Tout autant les Sages disqualifient les parents, taxés d’exercer «la volonté des titulaires de l’autorité parentale», comme si cette autorité était détachée du souci de l’enfant et que la relation parent-enfant était un rapport de domination et de maîtrise. Le rapport trahit clairement la méfiance qu’ils témoignent, leur suspicion traduite dans des affirmations telles que: «la nécessité médicale est une notion dont les contours ne relèvent pas de la seule appréciation des parents», oubliant que les parents le savent bien, demandent conseils et avis. Surtout, ils sont le plus souvent désemparés par la crainte devenue forte d’être «de mauvais parents» ; cette crainte résulte d’avoir été par des lois récentes dépouillés des possibilités de jouer pleinement leur rôle.
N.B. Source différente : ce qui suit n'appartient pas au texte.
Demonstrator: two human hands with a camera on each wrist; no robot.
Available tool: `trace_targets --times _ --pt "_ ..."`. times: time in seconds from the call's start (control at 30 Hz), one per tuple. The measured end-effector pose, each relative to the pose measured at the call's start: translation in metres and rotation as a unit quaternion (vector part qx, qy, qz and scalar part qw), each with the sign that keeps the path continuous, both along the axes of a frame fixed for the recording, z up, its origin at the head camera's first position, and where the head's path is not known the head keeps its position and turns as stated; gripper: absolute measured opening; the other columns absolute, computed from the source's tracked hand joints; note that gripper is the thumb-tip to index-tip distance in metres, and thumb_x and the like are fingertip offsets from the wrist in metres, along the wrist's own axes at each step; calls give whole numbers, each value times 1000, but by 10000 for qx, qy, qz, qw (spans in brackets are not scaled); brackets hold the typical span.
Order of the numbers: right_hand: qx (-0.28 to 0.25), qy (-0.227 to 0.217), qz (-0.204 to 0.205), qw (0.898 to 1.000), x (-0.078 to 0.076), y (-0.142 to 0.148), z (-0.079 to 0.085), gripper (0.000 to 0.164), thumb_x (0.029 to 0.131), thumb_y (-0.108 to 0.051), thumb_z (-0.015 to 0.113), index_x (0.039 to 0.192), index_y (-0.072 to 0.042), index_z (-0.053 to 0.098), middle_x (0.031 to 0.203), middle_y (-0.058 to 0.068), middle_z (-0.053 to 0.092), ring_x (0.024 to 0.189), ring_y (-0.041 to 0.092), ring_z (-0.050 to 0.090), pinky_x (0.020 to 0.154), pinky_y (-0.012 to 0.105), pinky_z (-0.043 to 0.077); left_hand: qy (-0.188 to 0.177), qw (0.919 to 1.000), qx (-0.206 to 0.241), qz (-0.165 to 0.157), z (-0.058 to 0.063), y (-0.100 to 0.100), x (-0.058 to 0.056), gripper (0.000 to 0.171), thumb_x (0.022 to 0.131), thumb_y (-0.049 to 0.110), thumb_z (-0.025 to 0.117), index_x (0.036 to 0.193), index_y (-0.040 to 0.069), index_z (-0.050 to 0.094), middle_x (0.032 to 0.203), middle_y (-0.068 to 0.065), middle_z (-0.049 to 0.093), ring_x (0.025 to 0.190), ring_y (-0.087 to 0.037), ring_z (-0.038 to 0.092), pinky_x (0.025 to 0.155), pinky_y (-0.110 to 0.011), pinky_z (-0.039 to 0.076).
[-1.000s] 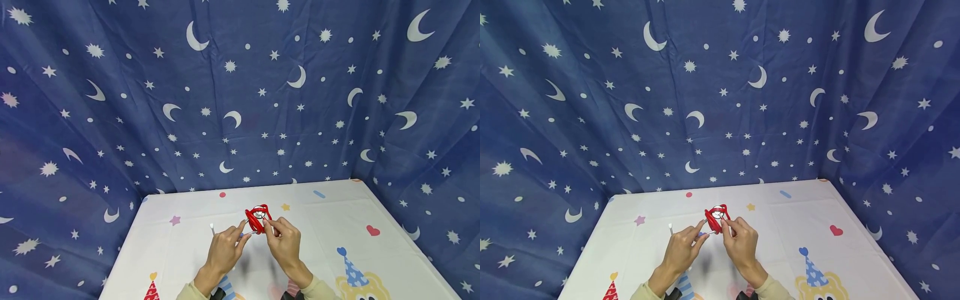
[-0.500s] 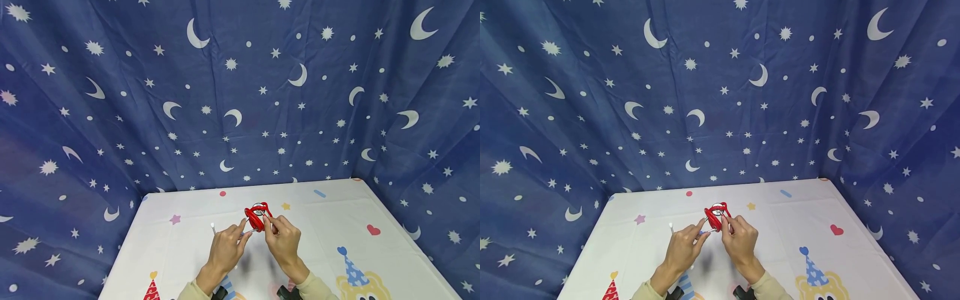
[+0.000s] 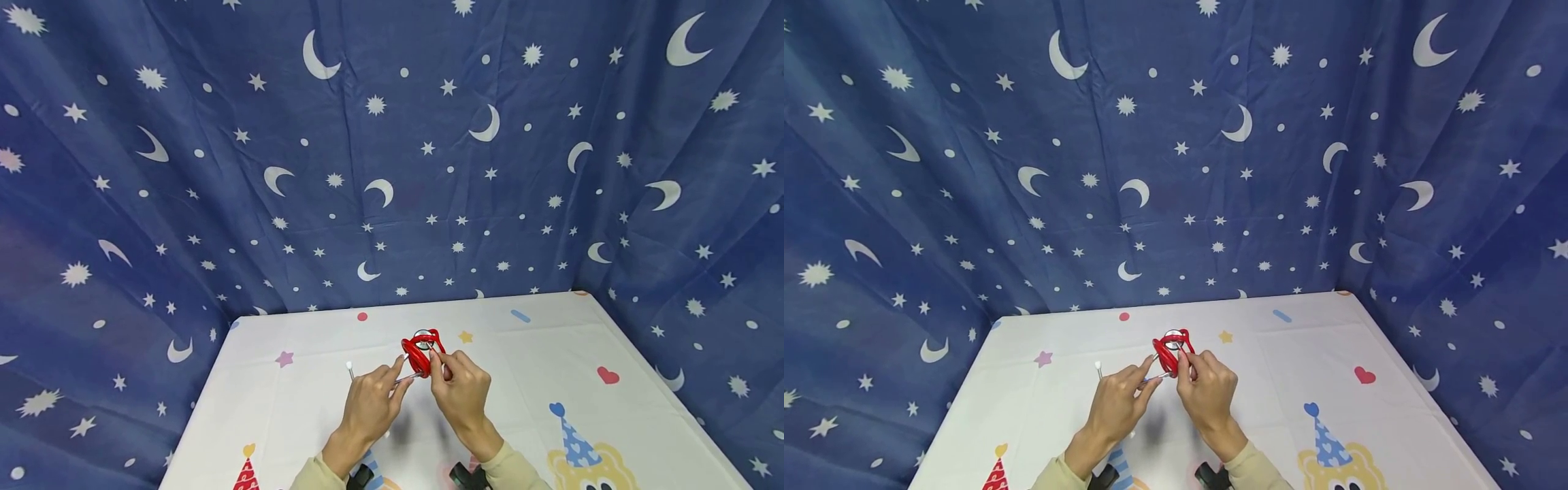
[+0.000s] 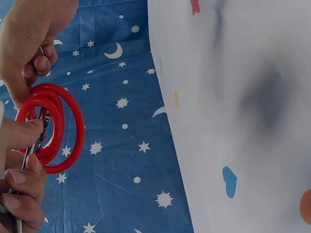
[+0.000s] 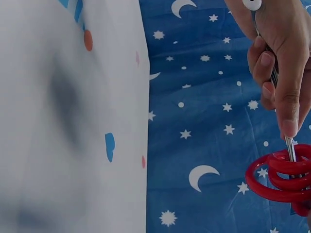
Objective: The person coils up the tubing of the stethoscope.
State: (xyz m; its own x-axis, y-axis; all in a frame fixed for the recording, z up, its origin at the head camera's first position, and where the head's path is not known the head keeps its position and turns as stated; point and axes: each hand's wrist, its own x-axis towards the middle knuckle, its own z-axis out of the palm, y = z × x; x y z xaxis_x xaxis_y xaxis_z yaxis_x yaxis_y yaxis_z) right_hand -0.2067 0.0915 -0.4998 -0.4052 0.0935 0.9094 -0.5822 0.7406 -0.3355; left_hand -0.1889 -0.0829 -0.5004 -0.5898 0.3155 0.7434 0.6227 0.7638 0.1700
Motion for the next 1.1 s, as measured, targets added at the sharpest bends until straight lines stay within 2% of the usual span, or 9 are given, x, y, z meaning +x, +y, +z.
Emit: trace_targets --times 0.17,0.4,0.53,0.63,0.7,0.8,0.93,1.0,1.1 --pt "122 -334 108 9993 2 1 3 10 75 -6 77 65 -3 74 50 -5 44 44 0 33 42 10 22 120 9999 18 -36 -1 -2 -2 38 81 25 80 111 3 74 67 3 68 50 -4 57 47 -19 44" --pt "78 -467 -123 9988 0 0 2 16 78 -9 76 63 -3 72 48 -4 44 43 0 33 41 13 23 69 9999 -40 85 1 2 -1 36 84 26 78 112 4 73 64 5 64 47 -1 52 45 -17 41" --pt "177 -451 139 9987 -2 3 0 13 76 -6 76 64 -3 72 50 -4 44 44 -1 33 42 11 23 51 9999 -112 97 1 0 -1 36 83 27 79 111 4 74 65 5 66 48 -1 52 46 -18 42" --pt "267 -442 391 9979 -3 5 0 9 75 -4 78 68 -2 74 52 -4 45 45 0 35 43 10 25 -1 9999 -112 6 3 -1 -1 36 82 27 79 111 5 74 69 3 69 50 -3 57 48 -20 45" --pt "274 -427 409 9979 -2 5 1 7 75 -4 78 69 -2 74 53 -5 46 45 0 36 43 10 25 -61 9999 -112 -68 4 -2 -1 36 83 26 79 112 5 74 72 2 71 52 -3 59 49 -20 47" --pt "130 -433 346 9984 -2 4 1 6 75 -4 78 70 -2 75 52 -4 47 45 0 37 43 10 26 -161 9997 -119 -118 5 -1 -1 36 85 26 78 113 5 73 71 3 70 52 -1 57 49 -18 45" --pt "-202 -410 385 9982 -2 3 0 4 75 -2 79 75 1 76 52 -2 52 45 4 43 44 11 33 -230 9997 -92 -82 5 2 0 36 86 27 76 115 5 73 68 5 67 51 1 52 48 -16 42" --pt "-279 -327 448 9981 -1 2 -2 7 74 1 80 79 2 76 52 -1 54 44 5 45 44 12 36 -260 9996 -61 -88 5 2 0 36 86 27 76 115 5 73 68 5 68 51 1 52 48 -16 42" --pt "-278 -279 403 9984 -2 4 -4 21 70 1 83 85 6 69 52 -1 54 43 4 44 43 12 36 -325 9993 -87 -149 5 2 1 36 85 27 77 114 6 73 70 5 69 52 0 54 49 -17 43"
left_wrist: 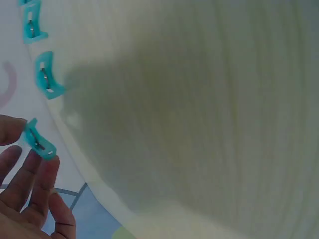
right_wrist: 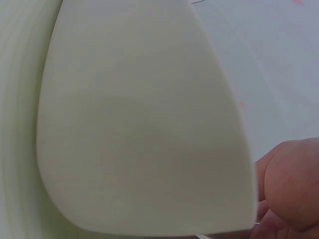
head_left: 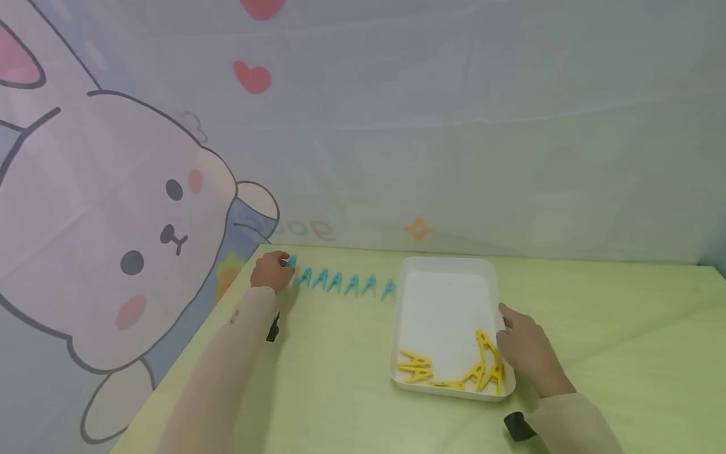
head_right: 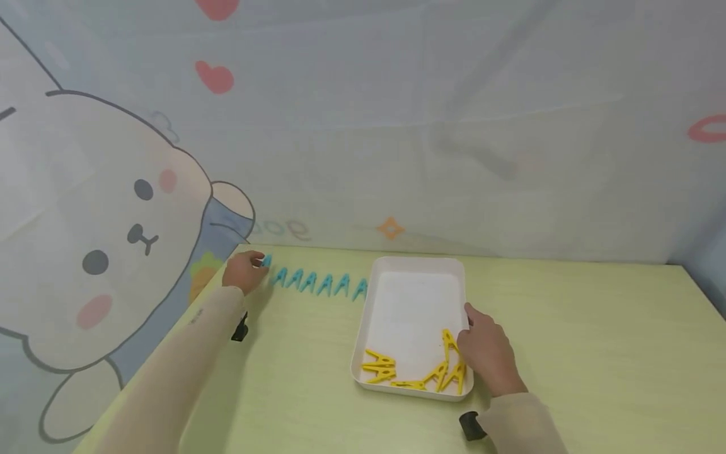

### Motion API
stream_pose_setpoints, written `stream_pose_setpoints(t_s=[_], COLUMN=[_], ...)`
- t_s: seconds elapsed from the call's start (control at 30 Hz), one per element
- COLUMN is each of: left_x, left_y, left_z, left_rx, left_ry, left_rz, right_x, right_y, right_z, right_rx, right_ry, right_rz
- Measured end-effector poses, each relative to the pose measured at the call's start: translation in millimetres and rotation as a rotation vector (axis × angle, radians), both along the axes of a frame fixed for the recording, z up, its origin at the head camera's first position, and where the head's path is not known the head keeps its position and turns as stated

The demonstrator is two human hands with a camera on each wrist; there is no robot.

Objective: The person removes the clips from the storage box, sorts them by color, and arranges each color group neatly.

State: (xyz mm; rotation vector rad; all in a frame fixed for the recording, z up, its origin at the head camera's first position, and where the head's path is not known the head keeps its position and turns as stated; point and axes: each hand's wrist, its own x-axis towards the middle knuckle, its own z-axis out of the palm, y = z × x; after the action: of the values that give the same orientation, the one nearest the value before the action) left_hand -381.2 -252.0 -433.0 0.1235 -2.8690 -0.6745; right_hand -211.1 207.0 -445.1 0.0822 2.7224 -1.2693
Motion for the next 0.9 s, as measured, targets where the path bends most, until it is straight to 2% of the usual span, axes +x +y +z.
stream_pose_setpoints(t_s=[0.17,0.4,0.63,0.73,0.9], left_x=[2.1,4.4,3.0,5.6,10.5], left_y=[-5,-8,-19,-25,-22], left_z=[-3.8,-2.6,-6.6,-1.2,16.7], left_rx=[-0.048,-0.083,-0.085,-0.090,-0.088], left_ry=[-0.075,-0.093,-0.128,-0.128,-0.063], left_rz=[0.023,0.047,0.036,0.037,0.000], right_x=[2.5,2.2,3.3,2.6,1.2], right_y=[-1,-6,-12,-16,-20], right_z=[1.5,4.8,4.7,3.4,3.4], right_rx=[-0.017,-0.001,0.004,-0.002,0.027], right_ry=[0.033,0.023,-0.007,-0.005,0.003], right_rz=[0.021,0.004,0.000,0.017,0.015])
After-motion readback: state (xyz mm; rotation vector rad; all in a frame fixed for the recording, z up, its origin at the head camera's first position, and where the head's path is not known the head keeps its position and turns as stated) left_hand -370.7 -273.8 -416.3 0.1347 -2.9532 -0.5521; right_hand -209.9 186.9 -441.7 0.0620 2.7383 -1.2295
La société à cet égard récolte ce qu’elle a semé: elle a vidé la fonction parentale de sa signification et de ses attributs, à la raison de largement distribuer le statut de parents sans que celui-ci résulte de l’assise fondatrice de l’enfantement, dissolvant par là le principe psychique de la protection de l’enfance comme privilège de la fonction parentale.
Les préconisations du Conseil d’État, sur le sujet des «enfants inter-sexes» tout autant que sur bien d’autres sujets d’ailleurs, reflètent les dérives de notre époque: prétendant respecter l’enfant en lui donnant le pouvoir de décision, en fait elles le privent de l’essentiel: une enfance protégée par ces adultes très privilégiés que sont pour lui ses parents. Aussi suscitent-elles les plus expresses réserves.